In a resolution in the European Parliament last year, EU lawmakers declared that Hungary had become “a hybrid regime of electoral autocracy” under Orban’s nationalist government, and that its undermining of the bloc’s democratic values had taken it out of the community of democracies.
Such persistent condemnation from both liberal and conservative European politicians, and the EU’s insistence that Hungary carry out a lengthy raft of deep reforms in order to gain access to the billions in suspended funds, has led Orban’s government to strike back by threatening to block parts of the EU’s sanctions against Russia, vetoing an 18 billion euro ($ 19.1 billion) aid package to Ukraine and holding up the vote on NATO accession, Hegedus said.
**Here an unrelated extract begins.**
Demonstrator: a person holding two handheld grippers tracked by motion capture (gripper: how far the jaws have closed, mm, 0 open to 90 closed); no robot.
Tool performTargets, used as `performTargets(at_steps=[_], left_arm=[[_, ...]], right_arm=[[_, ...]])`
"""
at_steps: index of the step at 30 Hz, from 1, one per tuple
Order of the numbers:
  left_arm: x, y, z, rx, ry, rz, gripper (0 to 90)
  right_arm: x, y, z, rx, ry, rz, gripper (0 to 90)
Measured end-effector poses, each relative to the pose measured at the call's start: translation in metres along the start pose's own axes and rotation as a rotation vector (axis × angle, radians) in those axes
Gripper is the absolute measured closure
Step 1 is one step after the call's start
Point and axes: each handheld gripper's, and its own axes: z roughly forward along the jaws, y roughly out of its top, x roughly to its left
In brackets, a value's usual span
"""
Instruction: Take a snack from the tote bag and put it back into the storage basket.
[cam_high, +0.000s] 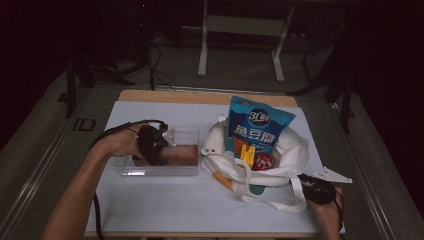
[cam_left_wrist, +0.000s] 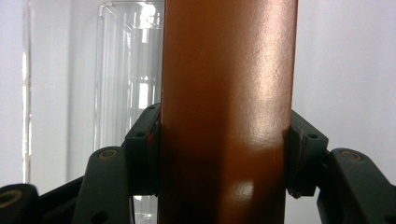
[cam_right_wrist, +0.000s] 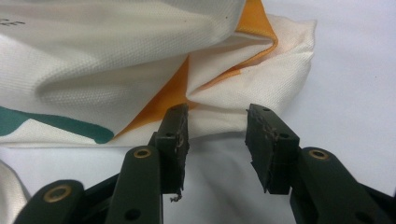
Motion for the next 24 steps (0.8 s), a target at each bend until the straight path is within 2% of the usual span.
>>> performTargets(at_steps=[8, 13, 17, 19, 21, 23, 24], left_arm=[[0.001, 0.003, 0.005, 0.019, -0.016, -0.013, 41.1], [0.003, 0.007, 0.008, 0.018, -0.065, -0.064, 37.0], [0.003, 0.011, 0.018, 0.065, -0.075, -0.066, 32.3], [0.004, 0.013, 0.022, 0.086, -0.09, -0.08, 29.3], [0.004, 0.014, 0.025, 0.093, -0.092, -0.082, 28.3], [0.005, 0.014, 0.026, 0.086, -0.097, -0.097, 26.9], [0.005, 0.014, 0.025, 0.072, -0.113, -0.103, 27.0]], right_arm=[[0.0, 0.0, 0.0, 0.002, -0.001, -0.001, 58.8], [0.0, 0.0, 0.0, 0.002, -0.001, -0.001, 58.8], [0.0, 0.0, 0.0, 0.001, 0.001, 0.0, 58.7], [0.0, 0.0, 0.0, 0.0, 0.001, 0.0, 58.8], [0.0, 0.0, 0.0, 0.0, 0.002, 0.001, 58.7], [0.0, 0.0, 0.0, 0.0, 0.002, 0.001, 58.8], [0.0, 0.0, 0.0, -0.001, 0.001, 0.001, 58.8]])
“The one single reason that Hungary was sanctioned due to corruption and EU funds were suspended ... was Hungary’s geopolitical positioning, its continuous blockade vis-a-vis support to Ukraine and especially the Hungarian position related to the Ukrainian aid package,” he said. “And instead of coming to the conclusion that this geopolitical positioning and blockade policy was alienating even their closest allies, they just go further down this road.”
In a further sign that frozen EU funds to Budapest played a role in Hungary withholding its NATO ratification vote, the Hungarian parliament sent a delegation of lawmakers to Stockholm and Helsinki early in March to resolve “political disputes” that Orban said had raised doubts among some Hungarian lawmakers about whether to support the Nordic nations’ applications.
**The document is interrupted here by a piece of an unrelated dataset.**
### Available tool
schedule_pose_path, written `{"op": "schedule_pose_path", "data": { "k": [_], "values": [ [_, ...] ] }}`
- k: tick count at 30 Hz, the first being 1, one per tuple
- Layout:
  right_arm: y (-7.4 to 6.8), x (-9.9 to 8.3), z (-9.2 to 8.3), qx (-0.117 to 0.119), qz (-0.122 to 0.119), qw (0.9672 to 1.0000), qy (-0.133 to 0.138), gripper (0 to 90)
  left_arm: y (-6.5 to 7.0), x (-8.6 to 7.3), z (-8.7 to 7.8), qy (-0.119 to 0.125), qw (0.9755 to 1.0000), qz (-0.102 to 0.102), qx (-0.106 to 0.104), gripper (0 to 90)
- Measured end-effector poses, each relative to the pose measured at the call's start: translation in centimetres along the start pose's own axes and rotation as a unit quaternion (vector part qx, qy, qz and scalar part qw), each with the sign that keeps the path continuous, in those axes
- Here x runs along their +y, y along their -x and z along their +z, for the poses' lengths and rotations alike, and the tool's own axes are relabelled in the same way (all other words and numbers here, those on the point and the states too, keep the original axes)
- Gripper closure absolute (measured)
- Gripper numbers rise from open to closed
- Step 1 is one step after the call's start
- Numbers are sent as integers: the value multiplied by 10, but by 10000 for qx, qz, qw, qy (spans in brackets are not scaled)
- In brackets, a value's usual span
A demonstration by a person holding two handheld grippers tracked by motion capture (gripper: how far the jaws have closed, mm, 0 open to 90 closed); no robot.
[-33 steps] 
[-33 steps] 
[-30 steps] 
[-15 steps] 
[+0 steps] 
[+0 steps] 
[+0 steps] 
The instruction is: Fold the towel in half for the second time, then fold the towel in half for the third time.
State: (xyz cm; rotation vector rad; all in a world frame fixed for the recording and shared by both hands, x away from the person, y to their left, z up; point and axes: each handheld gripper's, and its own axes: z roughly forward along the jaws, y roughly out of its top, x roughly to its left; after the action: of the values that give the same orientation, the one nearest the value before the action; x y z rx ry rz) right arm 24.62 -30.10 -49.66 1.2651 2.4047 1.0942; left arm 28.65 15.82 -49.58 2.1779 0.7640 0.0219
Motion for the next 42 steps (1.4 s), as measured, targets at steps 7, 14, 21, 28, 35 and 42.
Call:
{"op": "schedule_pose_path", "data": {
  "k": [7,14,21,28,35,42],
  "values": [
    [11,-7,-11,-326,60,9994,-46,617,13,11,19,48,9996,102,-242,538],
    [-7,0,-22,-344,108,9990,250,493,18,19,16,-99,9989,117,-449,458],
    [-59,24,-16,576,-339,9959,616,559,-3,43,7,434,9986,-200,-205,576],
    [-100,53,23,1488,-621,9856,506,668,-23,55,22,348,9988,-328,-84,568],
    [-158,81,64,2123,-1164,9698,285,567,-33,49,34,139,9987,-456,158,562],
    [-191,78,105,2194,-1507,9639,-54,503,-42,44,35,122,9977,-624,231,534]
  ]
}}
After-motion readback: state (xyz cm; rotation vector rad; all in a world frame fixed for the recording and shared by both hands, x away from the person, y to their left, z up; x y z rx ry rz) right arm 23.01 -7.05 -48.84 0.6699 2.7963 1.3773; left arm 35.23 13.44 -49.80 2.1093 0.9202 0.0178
“It’s not right for (Sweden and Finland) to ask us to take them on board while they’re spreading blatant lies about Hungary, about the rule of law in Hungary, about democracy, about life here,” Orban said in a radio interview last month. “Can anyone want to be our ally in a military system while they’re shamelessly spreading lies about Hungary?”
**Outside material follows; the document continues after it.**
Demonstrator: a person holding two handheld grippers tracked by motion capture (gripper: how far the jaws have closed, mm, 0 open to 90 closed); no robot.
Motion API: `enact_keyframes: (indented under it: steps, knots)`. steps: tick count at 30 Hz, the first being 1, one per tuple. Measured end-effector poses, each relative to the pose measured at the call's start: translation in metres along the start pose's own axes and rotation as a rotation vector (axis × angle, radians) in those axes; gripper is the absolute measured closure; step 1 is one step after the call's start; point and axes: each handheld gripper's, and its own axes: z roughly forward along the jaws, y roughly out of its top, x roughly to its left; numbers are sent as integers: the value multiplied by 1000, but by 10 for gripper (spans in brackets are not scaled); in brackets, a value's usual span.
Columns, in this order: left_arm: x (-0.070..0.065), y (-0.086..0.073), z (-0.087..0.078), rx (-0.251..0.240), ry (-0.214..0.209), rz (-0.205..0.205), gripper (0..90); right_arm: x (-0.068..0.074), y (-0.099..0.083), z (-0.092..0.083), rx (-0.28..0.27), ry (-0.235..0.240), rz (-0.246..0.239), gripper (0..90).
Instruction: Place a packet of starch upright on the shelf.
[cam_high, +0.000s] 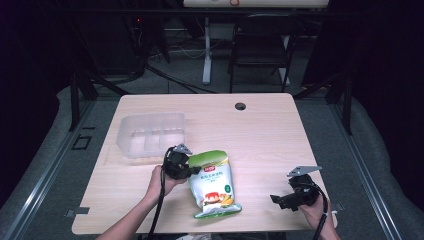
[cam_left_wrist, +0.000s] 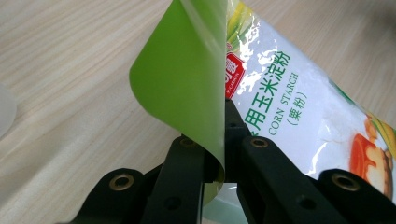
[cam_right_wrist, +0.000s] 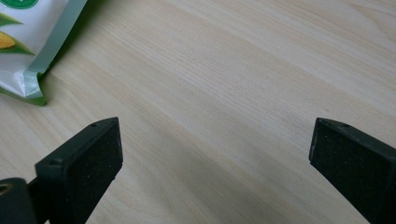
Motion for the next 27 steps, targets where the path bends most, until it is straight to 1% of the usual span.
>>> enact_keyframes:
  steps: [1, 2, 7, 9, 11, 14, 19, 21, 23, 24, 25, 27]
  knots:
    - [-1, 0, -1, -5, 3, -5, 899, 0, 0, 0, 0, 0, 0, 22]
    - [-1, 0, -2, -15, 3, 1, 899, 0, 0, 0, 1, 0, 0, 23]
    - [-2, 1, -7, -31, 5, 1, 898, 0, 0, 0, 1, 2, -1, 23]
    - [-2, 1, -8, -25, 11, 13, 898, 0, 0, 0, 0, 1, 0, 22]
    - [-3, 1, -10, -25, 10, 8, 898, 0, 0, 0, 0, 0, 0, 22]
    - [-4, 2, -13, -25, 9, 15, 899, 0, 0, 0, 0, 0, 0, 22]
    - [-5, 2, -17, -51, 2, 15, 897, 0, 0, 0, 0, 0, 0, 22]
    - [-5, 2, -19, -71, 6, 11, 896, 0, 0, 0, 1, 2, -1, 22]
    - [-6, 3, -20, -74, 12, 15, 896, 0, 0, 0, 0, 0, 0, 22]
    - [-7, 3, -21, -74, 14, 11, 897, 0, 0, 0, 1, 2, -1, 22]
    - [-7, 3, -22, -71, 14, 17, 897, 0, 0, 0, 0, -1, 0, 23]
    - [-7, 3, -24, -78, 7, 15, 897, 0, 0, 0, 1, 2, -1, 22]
While the Hungarian delegation later signaled it was supportive of the NATO accession bids, Hungary’s parliament this month postponed a ratification vote twice in two weeks, and has not given a firm date on when the vote might take place.
Though Orban and his government may hope to win concessions from the EU by dragging out the NATO vote, they have likely “overplayed their hand,” as the patience and trust of Hungary’s allies begins to wear thin, Hegedus said.
“I think no one will ever trust this Hungarian government anymore,” he said. “Hungary was treated as a NATO and EU ally whose government can be ultimately trusted because it’s one of us. Now, I think this perception is gone. Hungary will be treated differently because all of the partners know that trust is the last thing they can afford vis-a-vis Orban.”
Still, he said, Hungary’s parliament is likely to finally vote to ratify Sweden’s and Finland’s NATO applications “in the next couple of weeks or months,” especially if Turkey’s government votes to ratify Finland’s bid as it is expected to do.
“The Hungarian position is unsustainable if the Turkish position changes, and being the last country agreeing to the NATO accession of the ... duo would be very damaging for the Hungarian government,” he said.